Belém é a Catedral da Virgem; de todos os sonhos, o que mais me transmite a sensação de ofertar rosas para a madrugada, lembranças guardadas numa prece. A Cidade das Mangueiras me emociona como as mulheres mais bonitas do mundo, pois exala o perfume das virgens ruivas, esparge um rastro de devaneio, que só podemos sentir com o coração. E, como as mulheres muito belas, é inesgotável de tão intensa.
Ungido pelos deuses, entrei neste santuário e dele estou grávido para sempre. Mesmo na solidão do exílio na cidade mais estrangeira, Belém, como as mulheres muito bonitas, desencadeia, na minha memória, um cataclismo de rosas colombianas, o Concerto Para Piano e Orquestra, em Ré Menor, de Mozart, o perfume das virgens ruivas, jasmineiros chorando em noite tórrida, o céu de julho, na Amazônia, que, de tão azul, sangra, risos povoando a tarde e entrando em nossa vida.
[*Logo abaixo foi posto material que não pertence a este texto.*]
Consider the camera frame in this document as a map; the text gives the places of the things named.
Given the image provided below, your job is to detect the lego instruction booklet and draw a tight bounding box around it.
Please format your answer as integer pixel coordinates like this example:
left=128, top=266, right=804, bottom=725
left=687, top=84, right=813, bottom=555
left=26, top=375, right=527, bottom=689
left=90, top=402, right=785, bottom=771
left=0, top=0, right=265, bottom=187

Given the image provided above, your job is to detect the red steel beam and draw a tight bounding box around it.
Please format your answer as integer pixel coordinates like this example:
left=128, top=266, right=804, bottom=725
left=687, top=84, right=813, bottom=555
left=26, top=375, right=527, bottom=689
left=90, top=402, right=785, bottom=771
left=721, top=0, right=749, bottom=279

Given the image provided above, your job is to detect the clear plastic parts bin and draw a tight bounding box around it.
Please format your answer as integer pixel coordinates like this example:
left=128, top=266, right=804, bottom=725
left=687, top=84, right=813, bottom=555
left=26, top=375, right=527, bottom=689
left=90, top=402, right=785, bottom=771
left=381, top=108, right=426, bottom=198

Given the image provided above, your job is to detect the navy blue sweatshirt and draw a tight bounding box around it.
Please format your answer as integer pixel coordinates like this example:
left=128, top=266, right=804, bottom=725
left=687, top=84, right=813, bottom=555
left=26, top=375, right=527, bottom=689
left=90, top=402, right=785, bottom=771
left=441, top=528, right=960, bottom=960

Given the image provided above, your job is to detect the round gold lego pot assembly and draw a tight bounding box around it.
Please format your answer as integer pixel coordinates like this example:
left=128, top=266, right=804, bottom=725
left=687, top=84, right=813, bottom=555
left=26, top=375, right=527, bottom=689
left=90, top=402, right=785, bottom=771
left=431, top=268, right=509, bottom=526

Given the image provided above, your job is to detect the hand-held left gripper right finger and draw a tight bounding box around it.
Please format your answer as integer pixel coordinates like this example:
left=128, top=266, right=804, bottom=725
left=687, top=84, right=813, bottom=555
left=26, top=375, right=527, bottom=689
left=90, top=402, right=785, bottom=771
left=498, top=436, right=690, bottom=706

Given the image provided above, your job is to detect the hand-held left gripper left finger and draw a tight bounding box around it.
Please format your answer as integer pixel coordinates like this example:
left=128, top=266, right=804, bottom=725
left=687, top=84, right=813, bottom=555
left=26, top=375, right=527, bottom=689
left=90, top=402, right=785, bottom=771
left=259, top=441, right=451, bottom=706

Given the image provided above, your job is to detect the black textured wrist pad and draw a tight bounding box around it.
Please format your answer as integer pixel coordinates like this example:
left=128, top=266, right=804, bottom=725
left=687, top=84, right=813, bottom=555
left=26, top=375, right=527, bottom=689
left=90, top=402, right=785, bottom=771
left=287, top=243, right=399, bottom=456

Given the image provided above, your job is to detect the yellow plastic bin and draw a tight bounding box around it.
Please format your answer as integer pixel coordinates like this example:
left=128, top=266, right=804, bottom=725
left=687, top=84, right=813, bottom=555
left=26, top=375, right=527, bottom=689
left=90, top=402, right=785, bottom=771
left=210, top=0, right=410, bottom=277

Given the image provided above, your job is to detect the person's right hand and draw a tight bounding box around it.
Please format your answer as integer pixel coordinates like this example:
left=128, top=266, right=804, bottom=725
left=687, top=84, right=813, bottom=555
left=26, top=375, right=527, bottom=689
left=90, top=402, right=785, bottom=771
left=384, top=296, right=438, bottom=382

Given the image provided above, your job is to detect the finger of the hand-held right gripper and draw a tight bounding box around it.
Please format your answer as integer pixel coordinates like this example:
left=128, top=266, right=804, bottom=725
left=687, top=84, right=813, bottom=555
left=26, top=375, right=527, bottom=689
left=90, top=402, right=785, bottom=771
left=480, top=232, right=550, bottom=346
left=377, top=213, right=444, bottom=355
Quero morrer em Belém do Pará, onde ouço o riso das mulheres mais bonitas do mundo, observo-as trotando nos calçadões, sentadas, tomando tacacá ao cair da noite, naquele momento em que a noite cai lentamente, acamando-se, até as luzes da noite tremeluzirem como composição de Debussy, e sentimos o sabor de leite da mulher amada, lábios de pétalas de rosas vermelhas, esmigalhadas, Chanel Número Cinco, Mateus Rosé, Dom Perignon, rosas da madrugada e maresia.
Acomodado numa cadeira de palinha, na Estação das Docas, observo o rio e a tarde. Um iate parte. Talvez, vá para Macapá, ou para Trinidad e Tobago. Talvez, vá para Caiena. Ou para Mosqueiro. Ou Salinas. De qualquer forma, haverá de ir para um lugar lindo, pois a tarde é povoada de mulheres deslumbrantes, trajadas em vestidos de seda. Vindo de algum lugar, remoto, penso ouvir merengue. Concentro-me numa prece. O mundo gira. Sinto a mesma vertigem de missa na catedral quando ainda somos criança. Tenho certeza, então, de que estou em Belém.
Mas, hoje, não posso caminhar nas tuas ruas e ir aos segredos que só eu conheço
Nem ouvir o anoitecer na Estação das Docas
Nem ver passar as mulheres mais bonitas do mundoenquanto tomo tacacá defronte ao Colégio Nazaré
Nem ouvir o som do rio.
O mundo, às vezes, nos quebra, mas tudo o que amamos permanece intactono relicário do nosso coração.
Faz tanto tempo, e ainda ouço as madrugadas
E o mundo girar ao perfume de gim inglês, no Cosa Nostra
E a alegria das mulheres ao som de merengue, no Kalamazoo
Nos murmúrios na tarde.
Resta-me esta declaração de amor desesperado,
de alguém que vive na cidade mais estrangeira.
E um navio de rosas colombianas, vermelhas, navegando no rio da tarde.